Conclusion: While You're Here...
Alaeddin Hill offers a one-of-a-kind experience, from the whispers of Seljuk sultans to the tranquility of a cup of tea. This should not be just a stop on your Konya tour, but the starting point. After recharging your energy, how about descending from the hill to discover other wonders within walking distance? You can choose the tour you want from our Konya Tours page and discover Konya's magnificent history and culture.
Mevlana Museum and Tomb: The spiritual heart of Konya, a pleasant walk down from the hill.Visit our page to get more information about Mevlana Museum.

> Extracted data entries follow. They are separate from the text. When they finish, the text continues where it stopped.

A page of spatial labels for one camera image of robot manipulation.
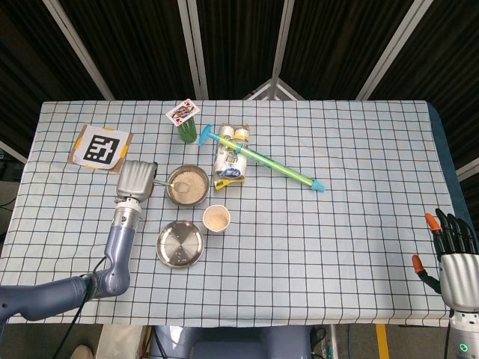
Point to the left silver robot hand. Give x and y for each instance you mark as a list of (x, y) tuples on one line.
[(134, 181)]

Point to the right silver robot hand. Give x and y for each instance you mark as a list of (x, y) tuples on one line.
[(460, 278)]

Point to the metal spoon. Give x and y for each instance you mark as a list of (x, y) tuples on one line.
[(181, 187)]

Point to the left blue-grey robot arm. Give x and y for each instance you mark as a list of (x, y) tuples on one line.
[(119, 239)]

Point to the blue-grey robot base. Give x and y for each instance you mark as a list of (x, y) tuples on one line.
[(232, 344)]

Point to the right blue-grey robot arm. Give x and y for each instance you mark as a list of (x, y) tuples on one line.
[(464, 336)]

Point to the steel bowl with grain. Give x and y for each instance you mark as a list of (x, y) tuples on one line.
[(194, 179)]

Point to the green cup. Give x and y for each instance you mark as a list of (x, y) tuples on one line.
[(187, 132)]

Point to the flat steel plate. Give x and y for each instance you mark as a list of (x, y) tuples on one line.
[(179, 245)]

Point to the white paper cup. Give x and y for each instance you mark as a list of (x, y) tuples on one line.
[(216, 220)]

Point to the cardboard with fiducial marker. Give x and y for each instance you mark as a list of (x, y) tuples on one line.
[(99, 149)]

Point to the playing card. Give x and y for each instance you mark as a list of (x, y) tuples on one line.
[(182, 111)]

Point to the pack of yogurt bottles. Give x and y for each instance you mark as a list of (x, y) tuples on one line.
[(229, 170)]

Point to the green blue water pump toy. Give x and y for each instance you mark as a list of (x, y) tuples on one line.
[(277, 167)]

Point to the white plastic bag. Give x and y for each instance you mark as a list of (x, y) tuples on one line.
[(119, 342)]

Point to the blue checked tablecloth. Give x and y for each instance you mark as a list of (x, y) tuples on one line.
[(299, 261)]

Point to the white metal screen foot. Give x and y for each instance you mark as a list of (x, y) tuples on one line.
[(275, 89)]

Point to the black folding screen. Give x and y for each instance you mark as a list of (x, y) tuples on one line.
[(239, 37)]

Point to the beige shoe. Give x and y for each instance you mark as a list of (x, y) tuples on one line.
[(83, 352)]

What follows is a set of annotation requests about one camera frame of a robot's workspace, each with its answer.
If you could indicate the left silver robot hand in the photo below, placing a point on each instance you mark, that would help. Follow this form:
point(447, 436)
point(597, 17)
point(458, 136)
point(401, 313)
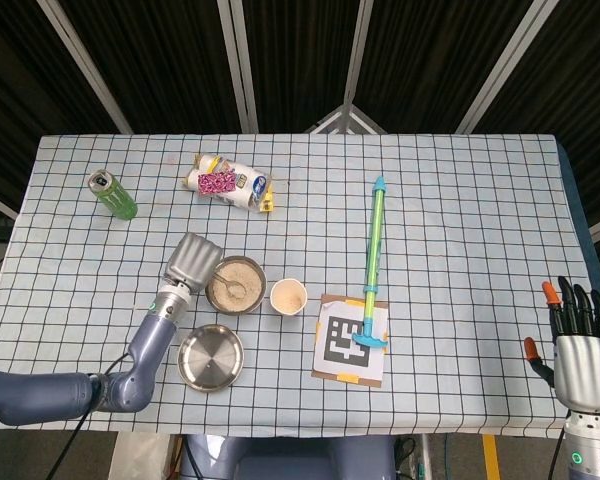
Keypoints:
point(192, 260)

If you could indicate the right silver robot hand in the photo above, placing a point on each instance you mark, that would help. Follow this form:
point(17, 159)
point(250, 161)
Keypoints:
point(587, 372)

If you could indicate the metal spoon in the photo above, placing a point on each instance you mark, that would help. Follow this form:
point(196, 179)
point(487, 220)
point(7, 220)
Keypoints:
point(238, 290)

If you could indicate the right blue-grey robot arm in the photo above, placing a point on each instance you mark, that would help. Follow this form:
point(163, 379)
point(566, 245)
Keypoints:
point(595, 450)

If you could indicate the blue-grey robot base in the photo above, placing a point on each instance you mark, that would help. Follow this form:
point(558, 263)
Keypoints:
point(290, 457)

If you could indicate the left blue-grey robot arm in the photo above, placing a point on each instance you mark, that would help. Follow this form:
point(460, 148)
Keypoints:
point(145, 350)

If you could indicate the steel bowl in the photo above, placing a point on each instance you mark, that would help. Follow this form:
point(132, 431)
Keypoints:
point(215, 302)

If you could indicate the metal bowl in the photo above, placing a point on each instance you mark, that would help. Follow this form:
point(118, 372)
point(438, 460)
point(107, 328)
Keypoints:
point(210, 357)

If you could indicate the white paper cup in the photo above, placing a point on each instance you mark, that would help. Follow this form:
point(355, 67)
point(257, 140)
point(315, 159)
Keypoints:
point(300, 306)

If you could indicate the white printed snack package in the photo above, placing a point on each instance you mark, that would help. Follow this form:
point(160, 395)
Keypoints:
point(242, 185)

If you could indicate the green drink can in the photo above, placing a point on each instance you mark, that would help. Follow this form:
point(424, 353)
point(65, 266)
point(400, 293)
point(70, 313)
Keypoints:
point(116, 199)

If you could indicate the cardboard card with black marker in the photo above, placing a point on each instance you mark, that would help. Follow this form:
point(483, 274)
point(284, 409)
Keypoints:
point(332, 367)

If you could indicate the green and blue water pump toy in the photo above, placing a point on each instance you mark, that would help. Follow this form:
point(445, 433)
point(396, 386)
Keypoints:
point(375, 235)

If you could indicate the triangular aluminium partition foot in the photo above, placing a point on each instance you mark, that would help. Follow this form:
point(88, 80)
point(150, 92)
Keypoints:
point(330, 121)

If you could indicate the blue checked tablecloth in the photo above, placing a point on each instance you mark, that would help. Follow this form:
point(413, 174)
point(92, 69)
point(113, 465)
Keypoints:
point(455, 225)

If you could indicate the white plastic bag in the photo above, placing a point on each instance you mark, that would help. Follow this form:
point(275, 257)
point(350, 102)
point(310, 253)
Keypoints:
point(140, 457)

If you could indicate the aluminium partition post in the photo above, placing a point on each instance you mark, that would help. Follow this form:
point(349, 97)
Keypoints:
point(504, 65)
point(238, 65)
point(85, 65)
point(358, 50)

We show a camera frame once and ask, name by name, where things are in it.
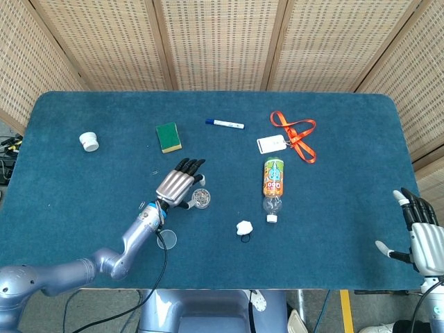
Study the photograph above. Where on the paper clip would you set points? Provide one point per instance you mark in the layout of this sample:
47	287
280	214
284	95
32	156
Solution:
142	205
155	172

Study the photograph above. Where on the green and yellow sponge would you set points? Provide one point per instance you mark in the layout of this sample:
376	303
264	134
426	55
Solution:
168	136

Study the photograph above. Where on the clear badge card holder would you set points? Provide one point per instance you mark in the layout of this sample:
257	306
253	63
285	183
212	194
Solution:
270	144

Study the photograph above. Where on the blue capped whiteboard marker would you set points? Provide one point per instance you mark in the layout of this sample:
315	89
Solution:
227	123

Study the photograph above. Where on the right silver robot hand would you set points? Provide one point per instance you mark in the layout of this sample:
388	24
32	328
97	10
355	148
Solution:
426	243

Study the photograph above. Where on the clear round plastic lid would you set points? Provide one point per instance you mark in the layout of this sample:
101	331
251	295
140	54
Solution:
171	239

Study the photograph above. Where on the metal table leg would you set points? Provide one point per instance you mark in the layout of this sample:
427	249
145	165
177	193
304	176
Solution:
301	305

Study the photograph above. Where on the woven folding screen panel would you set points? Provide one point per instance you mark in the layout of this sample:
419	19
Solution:
31	62
340	41
222	41
416	90
111	45

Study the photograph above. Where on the white perforated bracket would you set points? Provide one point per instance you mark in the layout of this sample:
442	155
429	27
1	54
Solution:
258	301

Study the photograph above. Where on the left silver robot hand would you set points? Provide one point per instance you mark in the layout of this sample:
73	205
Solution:
173	187

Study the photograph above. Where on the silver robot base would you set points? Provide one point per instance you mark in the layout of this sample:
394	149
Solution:
208	312

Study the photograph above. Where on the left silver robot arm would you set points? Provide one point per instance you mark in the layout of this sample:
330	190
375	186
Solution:
135	236

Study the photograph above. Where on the clear round container of clips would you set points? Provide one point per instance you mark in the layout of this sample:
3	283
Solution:
203	199

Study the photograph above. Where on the orange label plastic bottle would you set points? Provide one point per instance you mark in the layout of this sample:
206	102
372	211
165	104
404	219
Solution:
274	180

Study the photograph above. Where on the white crumpled lump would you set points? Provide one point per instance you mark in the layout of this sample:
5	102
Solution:
244	227

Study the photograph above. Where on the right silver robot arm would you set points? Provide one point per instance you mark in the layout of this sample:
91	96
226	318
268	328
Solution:
437	308

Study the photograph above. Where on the white plastic jar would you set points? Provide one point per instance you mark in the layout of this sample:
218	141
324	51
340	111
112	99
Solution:
89	141

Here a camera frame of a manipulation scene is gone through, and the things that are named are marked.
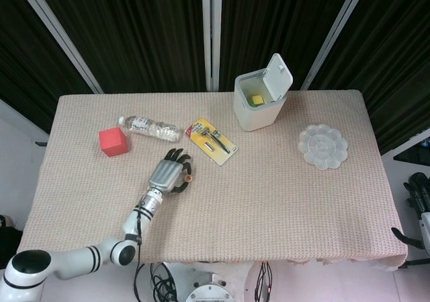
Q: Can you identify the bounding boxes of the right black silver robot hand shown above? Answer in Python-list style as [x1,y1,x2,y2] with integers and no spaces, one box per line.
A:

Karatay Madrasa (Tile Works Museum): If you were impressed by the tilework in the Alaeddin Mosque, you will be amazed by this museum.
İnce Minareli Madrasa (Stone and Wood Works Museum): A must-see for the most elegant examples of Seljuk stonework.
Historic Bedesten Bazaar: An ideal address to see the city's vibrant commercial life and perhaps buy a few souvenirs.
Source: For more detailed academic information about the Alaeddin Mosque, you can visit the Republic of Turkey Ministry of Culture and Tourism's (in Turkish).(https://www.kulturportali.gov.tr/portal/aleddin-camisi)
Frequently Asked Questions (FAQ)
1. Is there an entrance fee for Alaeddin Hill and Alaeddin Mosque? No. Alaeddin Hill is a public park area, and entry is free. As Alaeddin Mosque is an active place of worship, there is no fee for visiting.
2. Which Seljuk sultans are buried in the tomb at Alaeddin Mosque? The tomb contains the sarcophagi of eight Anatolian Seljuk Sultans, including Mesud I, Kilij Arslan II, Giyaseddin Keyhüsrev I, and Alaeddin Keykubad I.
3. Is Alaeddin Hill a natural hill, or was it man-made? Contrary to popular legend, Alaeddin Hill is not an artificial mound created by piling up earth. It is a natural mound (a settlement hill) thousands of years old, where the first settlements date back to 3000 BC, the Early Bronze Age.